Your instructions:
Once you find the line with "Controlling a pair", transcribe it and all the lines that follow to the end of the data, exactly as written; skip any pictures.

Stored data:
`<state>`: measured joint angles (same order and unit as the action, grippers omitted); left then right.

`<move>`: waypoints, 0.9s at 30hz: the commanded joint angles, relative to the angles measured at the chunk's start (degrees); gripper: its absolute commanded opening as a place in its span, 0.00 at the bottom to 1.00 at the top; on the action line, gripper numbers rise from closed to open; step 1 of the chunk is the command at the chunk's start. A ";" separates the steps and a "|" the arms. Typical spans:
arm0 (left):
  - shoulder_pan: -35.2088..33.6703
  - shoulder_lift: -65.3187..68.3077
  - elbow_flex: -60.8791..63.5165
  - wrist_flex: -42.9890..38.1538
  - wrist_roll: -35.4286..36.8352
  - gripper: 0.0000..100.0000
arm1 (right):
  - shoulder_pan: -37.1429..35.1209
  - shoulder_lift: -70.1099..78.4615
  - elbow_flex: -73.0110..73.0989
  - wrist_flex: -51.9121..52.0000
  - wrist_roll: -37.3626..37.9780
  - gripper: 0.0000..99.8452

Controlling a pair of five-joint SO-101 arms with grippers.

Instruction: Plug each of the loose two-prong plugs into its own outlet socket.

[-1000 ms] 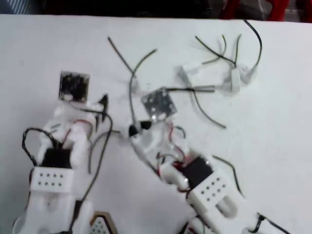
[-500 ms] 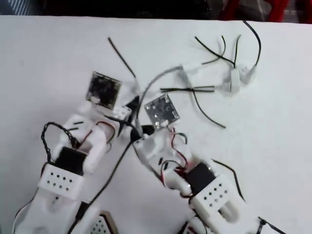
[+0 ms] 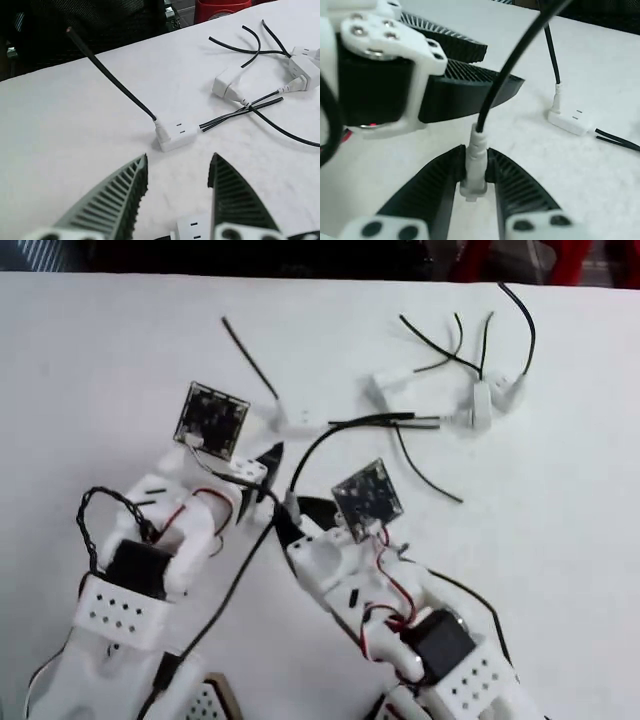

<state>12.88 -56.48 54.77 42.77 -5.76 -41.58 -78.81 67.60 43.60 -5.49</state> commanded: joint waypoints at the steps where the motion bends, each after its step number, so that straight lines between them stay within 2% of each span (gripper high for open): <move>1: 3.74 -1.36 -2.90 3.78 -3.08 0.21 | -0.57 -1.80 0.97 0.22 0.09 0.02; 4: 9.27 -1.36 -5.98 9.58 -6.95 0.21 | -0.31 -0.84 1.41 0.22 0.09 0.02; 6: 11.21 -1.36 -7.21 11.43 -6.95 0.21 | -0.31 -0.40 1.41 0.31 0.09 0.02; 11: 11.38 -1.36 -7.38 11.87 -7.12 0.21 | -0.22 -0.22 1.49 0.31 0.09 0.02; 14: 7.96 -1.27 -7.65 11.60 -6.95 0.21 | 1.80 -0.13 1.49 0.31 0.09 0.02; 17: 1.45 -0.75 -7.91 11.60 -7.30 0.21 | 6.11 -0.13 1.49 0.13 0.18 0.02; 20: -3.47 0.57 -7.82 12.84 -10.29 0.27 | 9.80 0.84 1.49 -1.63 0.09 0.02; 23: -4.62 6.99 -10.46 17.76 -14.51 0.34 | 12.70 5.41 1.49 -4.97 0.00 0.02; 27: -4.44 19.82 -17.41 23.74 -21.27 0.34 | 15.96 15.69 1.05 -10.77 0.00 0.02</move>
<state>9.01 -44.53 43.69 63.25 -22.20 -28.13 -69.49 69.63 37.01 -5.49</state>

Answer to this problem:
Controlling a pair of five-joint SO-101 arms with grippers.

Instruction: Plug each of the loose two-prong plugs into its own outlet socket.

[-1000 ms] 
[-500 ms] 
[+0 ms] 

<state>12.88 -56.48 54.77 42.77 -5.76 -41.58 -78.81 67.60 43.60 -5.49</state> commanded: joint waypoints at the steps where the motion bends, each after its step number, so that straight lines between them stay within 2% of each span (gripper high for open): <move>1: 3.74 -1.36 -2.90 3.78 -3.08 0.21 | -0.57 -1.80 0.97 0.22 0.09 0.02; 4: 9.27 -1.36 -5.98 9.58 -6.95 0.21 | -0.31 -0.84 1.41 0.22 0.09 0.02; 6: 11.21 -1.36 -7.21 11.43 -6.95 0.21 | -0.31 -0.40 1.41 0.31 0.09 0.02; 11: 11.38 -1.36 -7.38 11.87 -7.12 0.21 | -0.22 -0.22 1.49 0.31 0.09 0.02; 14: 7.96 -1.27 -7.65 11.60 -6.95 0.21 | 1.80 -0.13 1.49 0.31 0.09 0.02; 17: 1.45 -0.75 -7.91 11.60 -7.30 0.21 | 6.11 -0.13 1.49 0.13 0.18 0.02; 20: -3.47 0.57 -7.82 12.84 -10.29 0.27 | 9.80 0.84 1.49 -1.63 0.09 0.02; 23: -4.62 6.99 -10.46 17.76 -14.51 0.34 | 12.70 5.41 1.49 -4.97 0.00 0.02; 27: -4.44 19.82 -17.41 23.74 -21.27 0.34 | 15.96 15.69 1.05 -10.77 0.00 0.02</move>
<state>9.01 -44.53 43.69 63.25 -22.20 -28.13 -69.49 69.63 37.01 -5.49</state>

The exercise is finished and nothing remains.